XML uses the same atoms as CoreML, hence all identifiers (constructors, variables, etc.) are unique and can have properties attached to them. Finally, XML has a simplifier (XMLShrink), which implements a reduction system.

Types

XML types are either type variables or applications of n-ary type constructors. There are many utility functions for constructing and destructing types involving built-in type constructors.

A type scheme binds list of type variables in a type. The only interesting operation on type schemes is the application of a type scheme to a list of types, which performs a simultaneous substitution of the type arguments for the bound type variables of the scheme. For the purposes of type checking, it is necessary to know the type scheme of variables, constructors, and primitives. This is done by associating the scheme with the identifier using its property list. This approach is used instead of the more traditional environment approach for reasons of speed.

XmlTree

Before defining XML, the signature for language XML, we need to define an auxiliary signature XML_TREE, that contains the datatype declarations for the expression trees of XML. This is done solely for the purpose of modularity — it allows the simplifier and type checker to be defined by separate functors (which take a structure matching XML_TREE). Then, Xml is defined as the signature for a module containing the expression trees, the simplifier, and the type checker.

Both constructors and variables can have type schemes, hence both constructor and variable references specify the instance of the scheme at the point of references. An instance is specified with a vector of types, which corresponds to the type variables in the scheme.

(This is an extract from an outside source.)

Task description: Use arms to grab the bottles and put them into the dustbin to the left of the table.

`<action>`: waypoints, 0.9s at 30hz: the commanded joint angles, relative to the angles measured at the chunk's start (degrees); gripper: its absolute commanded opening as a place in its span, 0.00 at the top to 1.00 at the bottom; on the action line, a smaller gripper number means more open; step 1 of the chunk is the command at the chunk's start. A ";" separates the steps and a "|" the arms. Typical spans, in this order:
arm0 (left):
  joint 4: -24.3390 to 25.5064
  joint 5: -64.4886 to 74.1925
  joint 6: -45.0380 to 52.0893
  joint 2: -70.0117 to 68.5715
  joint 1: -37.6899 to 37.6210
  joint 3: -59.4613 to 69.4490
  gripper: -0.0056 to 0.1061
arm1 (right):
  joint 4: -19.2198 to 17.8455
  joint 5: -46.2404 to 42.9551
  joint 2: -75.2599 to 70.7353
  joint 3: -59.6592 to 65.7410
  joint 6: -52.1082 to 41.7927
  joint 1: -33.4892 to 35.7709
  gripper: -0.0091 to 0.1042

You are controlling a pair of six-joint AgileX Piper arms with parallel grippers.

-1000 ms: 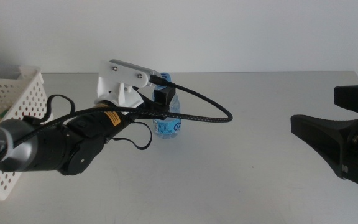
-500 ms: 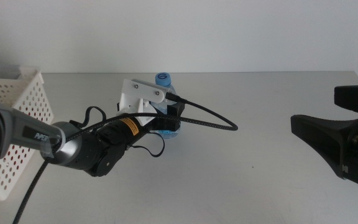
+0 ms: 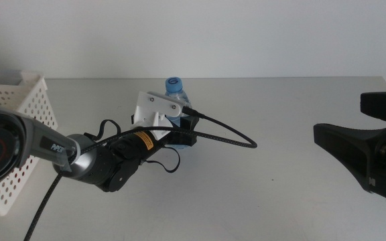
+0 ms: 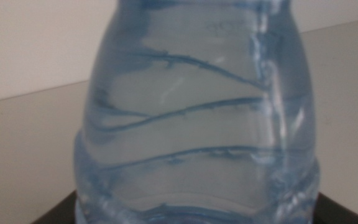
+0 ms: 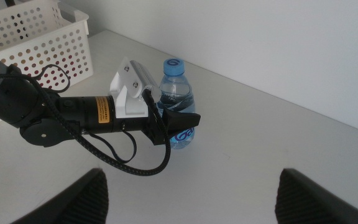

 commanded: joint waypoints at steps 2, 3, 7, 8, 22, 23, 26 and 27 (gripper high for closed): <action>-0.80 4.22 -0.56 -5.40 0.14 -1.27 0.95 | -0.12 -3.82 -0.41 -2.18 -0.70 0.29 0.26; -0.80 7.16 -0.56 -6.69 0.14 -1.27 0.97 | -0.12 -3.82 -0.41 -2.18 -0.70 0.29 0.26; -0.80 15.50 -0.61 -13.08 0.14 -1.27 0.97 | -0.12 -3.82 -0.41 -2.18 -0.70 0.29 0.26; -0.80 17.21 -0.61 -14.67 0.09 -1.27 0.97 | -0.12 -3.82 -0.41 -2.18 -0.70 0.29 0.26; -0.80 64.29 -0.82 -41.16 0.20 -9.06 0.97 | -0.12 -3.82 -0.41 -2.18 -0.70 0.29 0.26; -0.80 69.11 -0.12 -42.10 0.74 -10.51 0.97 | -0.12 -3.82 -0.41 -2.18 -0.70 0.29 0.26; -2.63 81.92 2.88 -43.12 3.75 -16.57 0.97 | -0.12 -3.82 -0.41 -2.18 -0.70 0.29 0.26; -4.22 86.24 4.70 -42.98 5.52 -18.65 0.97 | -0.12 -3.82 -0.41 -2.18 -0.70 0.29 0.26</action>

XML patterns are flat (i.e. not nested). A pattern is a constructor with an optional argument variable. Patterns only occur in case expressions. To evaluate a case expression, compare the test value sequentially against each pattern. For the first pattern that matches, destruct the value if necessary to bind the pattern variables and evaluate the corresponding expression. If no pattern matches, evaluate the default. All patterns of a case statement are of the same variant of Pat.t, although this is not enforced by ML’s type system. The type checker, however, does enforce this. Because tuple patterns are irrefutable, there will only ever be one tuple pattern in a case expression and there will be no default.

XML contains value, exception, and mutually recursive function declarations. There are no free type variables in XML. All type variables are explicitly bound at either a value or function declaration. At some point in the future, exception declarations may go away, and exceptions may be represented with a single datatype containing a unit ref component to implement genericity.

XML expressions are like those of CoreML, with the following exceptions. There are no records expressions. After type inference, all records (some of which may have originally been tuples in the source) are converted to tuples, because once flexible record patterns have been resolved, tuple labels are superfluous. Tuple components are ordered based on the field ordering relation. XML eta expands primitives and constructors so that there are always fully applied. Hence, the only kind of value of arrow type is a lambda. This property is useful for flow analysis and later in code generation.

An XML program is a list of toplevel datatype declarations and a body expression. Because datatype declarations are not generative, the defunctorizer can safely move them to toplevel.